Other interesting results that emerged from this review not related to our central theme of methods or characterization of behavior included studies establishing a clear link between prescription drug abuse, social media marketing, and online sale of controlled substances by illicit Internet pharmacies [15, 34•, 45]. These websites aggressively market the direct-to-consumer sale of prescription drugs often without the requirement for a valid prescription, despite this activity expressly prohibited by law in the USA under the Ryan Haight Online Pharmacy Consumer Protection Act (2008) [25]. Katsuki et al. establish a formal empirical link between tweets containing prescription drug abuse-related keywords and illicit online pharmacies by identifying a subset of tweets and Twitter users (8171 in total) with imbedded hyperlinks that redirect users to direct purchase of controlled substances online [34•]. Importantly, these results can form the basis for future digital surveillance approaches to monitor, detect, and report illicit online pharmacies that are in violation of Federal law. It can also aid efforts by other organizations (such as the US Food and Drug Administration, US Drug Enforcement Agency, Interpol, and the World Health Organization) that have highlighted the public health dangers posed by illicit online pharmacies and their association with contributing to prescription drug abuse [25, 46, 47].

Limitations

This review has certain limitations.
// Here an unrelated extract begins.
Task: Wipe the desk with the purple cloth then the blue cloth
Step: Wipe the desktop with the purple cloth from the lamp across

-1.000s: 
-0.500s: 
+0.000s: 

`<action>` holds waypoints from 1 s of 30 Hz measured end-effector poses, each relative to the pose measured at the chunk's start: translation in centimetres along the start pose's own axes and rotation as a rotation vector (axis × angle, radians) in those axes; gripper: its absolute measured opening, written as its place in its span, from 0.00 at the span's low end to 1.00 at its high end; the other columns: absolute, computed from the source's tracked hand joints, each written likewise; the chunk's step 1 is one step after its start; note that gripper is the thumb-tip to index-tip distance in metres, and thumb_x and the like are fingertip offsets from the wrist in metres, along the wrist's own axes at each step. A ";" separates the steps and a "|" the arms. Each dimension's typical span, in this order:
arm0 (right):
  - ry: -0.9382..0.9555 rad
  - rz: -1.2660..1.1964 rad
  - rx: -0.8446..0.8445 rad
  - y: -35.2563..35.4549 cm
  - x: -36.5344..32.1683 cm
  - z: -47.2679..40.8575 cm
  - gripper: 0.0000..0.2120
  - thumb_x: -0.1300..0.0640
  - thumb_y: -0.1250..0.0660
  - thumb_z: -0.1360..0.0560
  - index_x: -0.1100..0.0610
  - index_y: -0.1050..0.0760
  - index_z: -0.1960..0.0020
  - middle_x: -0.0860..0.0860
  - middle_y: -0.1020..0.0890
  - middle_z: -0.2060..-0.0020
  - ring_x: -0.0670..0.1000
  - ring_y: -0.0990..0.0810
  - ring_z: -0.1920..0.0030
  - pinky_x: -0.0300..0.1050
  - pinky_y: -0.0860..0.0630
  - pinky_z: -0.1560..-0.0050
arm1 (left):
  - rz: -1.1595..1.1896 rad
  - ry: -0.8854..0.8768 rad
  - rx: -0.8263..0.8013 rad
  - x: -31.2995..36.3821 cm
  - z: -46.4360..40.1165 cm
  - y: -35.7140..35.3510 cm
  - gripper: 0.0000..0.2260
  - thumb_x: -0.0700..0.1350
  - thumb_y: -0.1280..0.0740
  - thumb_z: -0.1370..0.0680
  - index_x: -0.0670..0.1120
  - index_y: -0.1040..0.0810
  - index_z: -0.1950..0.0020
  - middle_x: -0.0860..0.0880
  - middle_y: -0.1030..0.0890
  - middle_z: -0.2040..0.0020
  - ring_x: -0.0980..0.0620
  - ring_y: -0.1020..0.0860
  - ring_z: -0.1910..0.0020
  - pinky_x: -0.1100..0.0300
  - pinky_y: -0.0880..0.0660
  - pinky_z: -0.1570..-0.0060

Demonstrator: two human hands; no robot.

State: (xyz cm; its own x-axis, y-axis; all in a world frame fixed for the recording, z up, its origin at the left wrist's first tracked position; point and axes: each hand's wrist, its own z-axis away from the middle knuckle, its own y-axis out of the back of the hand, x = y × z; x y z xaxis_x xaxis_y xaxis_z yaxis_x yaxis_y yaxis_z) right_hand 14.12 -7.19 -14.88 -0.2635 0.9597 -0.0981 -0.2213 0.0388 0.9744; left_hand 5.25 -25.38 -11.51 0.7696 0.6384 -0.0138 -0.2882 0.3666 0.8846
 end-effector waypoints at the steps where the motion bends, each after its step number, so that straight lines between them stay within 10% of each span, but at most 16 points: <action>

First, we note that though this review was thorough and utilized structured inclusion criteria for extraction of study results, we did not conduct a systematic review of the literature. This was related to the relatively nascent nature of the field as methods and approaches to digital surveillance continue to mature and evolve in part due to rapid advances in technology. This limits the generalizability of our results. Further, though the concept of open science (enabling open deposit, sharing and access to scientific data) is gaining traction among researchers, academic institutions, and journals, we did not review datasets associated with reviewed studies to confirm data collection or management strategies herein described as we deemed it outside of the scope of this study and not all datasets were available in the public domain.

Conclusion

Based on our multidisciplinary review, there is clear evidence of the utility of social media platforms as an important resource for performing digital surveillance for prescription drug abuse. More importantly, through the data generated on social media platforms, public health professionals, clinicians, substance abuse counselors, and policymakers can gain direct insight about specific and emerging behavioral aspects of substance abusers that may evade detection in traditional survey and surveillance instruments. Despite this potential, the field of prescription drug abuse digital surveillance is still evolving and has yet to fully mature. Though many studies we reviewed captured large volumes of data, the majority did not translate these methods by attempting to characterize user behavior, a crucial step in understanding the underlying risk factors that are fueling the current prescription drug abuse epidemic. Future research also needs to better utilize and possibly combine user-generated data from different social media platforms, while also leveraging other innovative data analysis strategies—including deep learning and multiple modalities—to better understand the totality of the social media prescription drug abuse risk environment. Finally, in order to fully realize the potential of emerging methods and technologies, the formation and collaboration of cross-disciplinary research teams that facilitate interaction among experts across health, behavioral, and computer science is essential to the success of advancing digital surveillance in the fight against prescription drug abuse.